### WHAT YOU WILL DO
Please produce a character-exact copy of the listing that follows, omitting all images.
(GIVEN DATA begins)
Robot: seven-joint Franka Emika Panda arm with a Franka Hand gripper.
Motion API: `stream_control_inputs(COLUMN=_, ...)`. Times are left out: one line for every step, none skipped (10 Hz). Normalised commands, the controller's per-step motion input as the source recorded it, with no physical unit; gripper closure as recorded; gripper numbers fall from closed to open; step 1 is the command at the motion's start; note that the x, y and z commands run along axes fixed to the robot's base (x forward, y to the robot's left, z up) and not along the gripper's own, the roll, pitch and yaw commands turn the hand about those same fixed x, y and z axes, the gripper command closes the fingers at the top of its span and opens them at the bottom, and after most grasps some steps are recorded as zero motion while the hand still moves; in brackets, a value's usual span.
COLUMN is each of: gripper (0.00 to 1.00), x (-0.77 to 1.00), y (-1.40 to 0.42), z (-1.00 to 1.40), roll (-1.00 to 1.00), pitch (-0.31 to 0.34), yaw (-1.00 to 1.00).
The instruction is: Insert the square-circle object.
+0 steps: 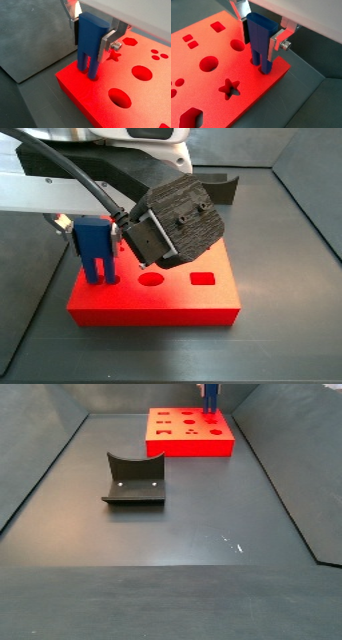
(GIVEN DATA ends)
### ANSWER FOR THE TASK
Robot: seven-joint Franka Emika Panda arm with a Franka Hand gripper.
Motion API: `stream_control_inputs(COLUMN=_, ...)`. Times are left out: one line for every step, none skipped (10 Hz). Normalised commands, the controller's per-step motion input as the source recorded it, with no physical unit; gripper closure as recorded; gripper numbers fall from closed to open; step 1 is the command at the motion's start; note that the x, y and z commands run along axes fixed to the robot's base (x forward, y to the robot's left, z up) and not along the gripper's own, the roll, pitch and yaw commands turn the hand about those same fixed x, y and z axes, the gripper command closes the fingers at the top of its span and opens them at the bottom, and after most grasps some steps are recorded as zero motion while the hand still moves; in brackets, a value's usual span.
COLUMN is each of: gripper (0.00 to 1.00), x (-0.77 to 1.00), y (-1.40 to 0.42), z (-1.00 to 1.40), roll (-1.00 to 1.00), pitch (-0.31 to 0.34), yaw (-1.00 to 1.00).
The instruction is: Insert the square-circle object.
+0 steps: 

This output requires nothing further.